» Aim of the task:
Type out the data below in its entirety, exactly as given.

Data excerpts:
====
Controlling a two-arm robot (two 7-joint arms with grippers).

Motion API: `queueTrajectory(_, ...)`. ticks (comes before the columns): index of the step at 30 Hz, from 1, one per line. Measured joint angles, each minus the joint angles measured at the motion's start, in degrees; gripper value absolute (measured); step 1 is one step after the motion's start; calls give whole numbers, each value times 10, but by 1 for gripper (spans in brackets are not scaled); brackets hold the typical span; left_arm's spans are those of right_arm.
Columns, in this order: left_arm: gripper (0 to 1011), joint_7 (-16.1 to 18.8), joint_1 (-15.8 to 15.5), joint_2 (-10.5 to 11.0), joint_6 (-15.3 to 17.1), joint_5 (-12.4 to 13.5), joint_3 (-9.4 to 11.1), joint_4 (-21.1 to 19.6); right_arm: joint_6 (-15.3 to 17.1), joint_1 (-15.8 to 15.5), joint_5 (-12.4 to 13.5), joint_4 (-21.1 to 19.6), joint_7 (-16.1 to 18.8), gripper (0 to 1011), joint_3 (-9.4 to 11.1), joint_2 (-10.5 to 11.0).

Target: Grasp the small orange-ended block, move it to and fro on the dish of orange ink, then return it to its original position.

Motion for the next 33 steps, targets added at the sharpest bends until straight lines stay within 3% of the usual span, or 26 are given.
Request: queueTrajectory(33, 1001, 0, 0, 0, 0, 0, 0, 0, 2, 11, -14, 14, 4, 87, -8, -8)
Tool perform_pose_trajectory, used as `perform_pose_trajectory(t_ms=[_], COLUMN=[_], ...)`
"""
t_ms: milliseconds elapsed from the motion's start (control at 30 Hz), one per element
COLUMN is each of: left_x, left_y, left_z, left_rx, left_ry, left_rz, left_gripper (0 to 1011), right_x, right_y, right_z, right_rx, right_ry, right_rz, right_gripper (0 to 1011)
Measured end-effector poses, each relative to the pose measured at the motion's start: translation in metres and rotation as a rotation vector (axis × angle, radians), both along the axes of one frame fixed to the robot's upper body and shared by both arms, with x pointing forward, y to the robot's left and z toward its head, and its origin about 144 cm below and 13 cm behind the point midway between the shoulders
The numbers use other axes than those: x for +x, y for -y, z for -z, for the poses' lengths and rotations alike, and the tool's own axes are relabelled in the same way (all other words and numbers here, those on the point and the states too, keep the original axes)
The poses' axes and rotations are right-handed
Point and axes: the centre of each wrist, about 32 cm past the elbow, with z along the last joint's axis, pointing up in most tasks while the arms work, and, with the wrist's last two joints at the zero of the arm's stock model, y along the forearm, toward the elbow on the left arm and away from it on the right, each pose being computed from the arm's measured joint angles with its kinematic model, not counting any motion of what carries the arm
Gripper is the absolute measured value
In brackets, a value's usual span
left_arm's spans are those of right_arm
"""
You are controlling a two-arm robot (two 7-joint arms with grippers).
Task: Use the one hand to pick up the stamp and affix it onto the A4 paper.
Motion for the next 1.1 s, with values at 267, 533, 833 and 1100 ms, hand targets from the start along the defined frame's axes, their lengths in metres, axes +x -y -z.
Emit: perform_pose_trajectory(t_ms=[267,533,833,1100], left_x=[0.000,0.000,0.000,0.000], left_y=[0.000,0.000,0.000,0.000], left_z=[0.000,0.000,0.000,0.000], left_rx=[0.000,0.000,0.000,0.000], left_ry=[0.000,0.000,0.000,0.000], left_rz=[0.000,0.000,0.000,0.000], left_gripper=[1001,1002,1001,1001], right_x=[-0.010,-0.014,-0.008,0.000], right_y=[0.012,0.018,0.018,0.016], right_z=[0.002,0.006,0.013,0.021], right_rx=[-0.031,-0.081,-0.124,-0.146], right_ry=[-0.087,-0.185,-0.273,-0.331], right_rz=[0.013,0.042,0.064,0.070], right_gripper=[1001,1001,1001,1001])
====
» Response to this task:
Controlling a two-arm robot (two 7-joint arms with grippers).

Motion API: `queueTrajectory(_, ...)`. ticks (comes before the columns): index of the step at 30 Hz, from 1, one per line. Measured joint angles, each minus the joint angles measured at the motion's start, in degrees; gripper value absolute (measured); step 1 is one step after the motion's start; calls give whole numbers, each value times 10, but by 1 for gripper (spans in brackets are not scaled); brackets hold the typical span; left_arm's spans are those of right_arm.
Columns, in this order: left_arm: gripper (0 to 1011), joint_7 (-16.1 to 18.8), joint_1 (-15.8 to 15.5), joint_2 (-10.5 to 11.0), joint_6 (-15.3 to 17.1), joint_5 (-12.4 to 13.5), joint_3 (-9.4 to 11.1), joint_4 (-21.1 to 19.6); right_arm: joint_6 (-15.3 to 17.1), joint_1 (-15.8 to 15.5), joint_5 (-12.4 to 13.5), joint_4 (-21.1 to 19.6), joint_7 (-16.1 to 18.8), gripper (0 to 1011), joint_3 (-9.4 to 11.1), joint_2 (-10.5 to 11.0).

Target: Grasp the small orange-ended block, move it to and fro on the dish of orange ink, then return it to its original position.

Motion for the next 33 steps, targets added at the sharpest bends until straight lines stay within 3% of the usual span, or 26 are given.
Request: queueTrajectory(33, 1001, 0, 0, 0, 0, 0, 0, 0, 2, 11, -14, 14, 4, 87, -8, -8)
Tool perform_pose_trajectory, used as `perform_pose_trajectory(t_ms=[_], COLUMN=[_], ...)`
"""
t_ms: milliseconds elapsed from the motion's start (control at 30 Hz), one per element
COLUMN is each of: left_x, left_y, left_z, left_rx, left_ry, left_rz, left_gripper (0 to 1011), right_x, right_y, right_z, right_rx, right_ry, right_rz, right_gripper (0 to 1011)
Measured end-effector poses, each relative to the pose measured at the motion's start: translation in metres and rotation as a rotation vector (axis × angle, radians), both along the axes of one frame fixed to the robot's upper body and shared by both arms, with x pointing forward, y to the robot's left and z toward its head, and its origin about 144 cm below and 13 cm behind the point midway between the shoulders
The numbers use other axes than those: x for +x, y for -y, z for -z, for the poses' lengths and rotations alike, and the tool's own axes are relabelled in the same way (all other words and numbers here, those on the point and the states too, keep the original axes)
The poses' axes and rotations are right-handed
Point and axes: the centre of each wrist, about 32 cm past the elbow, with z along the last joint's axis, pointing up in most tasks while the arms work, and, with the wrist's last two joints at the zero of the arm's stock model, y along the forearm, toward the elbow on the left arm and away from it on the right, each pose being computed from the arm's measured joint angles with its kinematic model, not counting any motion of what carries the arm
Gripper is the absolute measured value
In brackets, a value's usual span
left_arm's spans are those of right_arm
"""
You are controlling a two-arm robot (two 7-joint arms with grippers).
Task: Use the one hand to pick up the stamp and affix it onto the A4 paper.
Motion for the next 1.1 s, with values at 267, 533, 833 and 1100 ms, hand targets from the start along the defined frame's axes, their lengths in metres, axes +x -y -z.
Emit: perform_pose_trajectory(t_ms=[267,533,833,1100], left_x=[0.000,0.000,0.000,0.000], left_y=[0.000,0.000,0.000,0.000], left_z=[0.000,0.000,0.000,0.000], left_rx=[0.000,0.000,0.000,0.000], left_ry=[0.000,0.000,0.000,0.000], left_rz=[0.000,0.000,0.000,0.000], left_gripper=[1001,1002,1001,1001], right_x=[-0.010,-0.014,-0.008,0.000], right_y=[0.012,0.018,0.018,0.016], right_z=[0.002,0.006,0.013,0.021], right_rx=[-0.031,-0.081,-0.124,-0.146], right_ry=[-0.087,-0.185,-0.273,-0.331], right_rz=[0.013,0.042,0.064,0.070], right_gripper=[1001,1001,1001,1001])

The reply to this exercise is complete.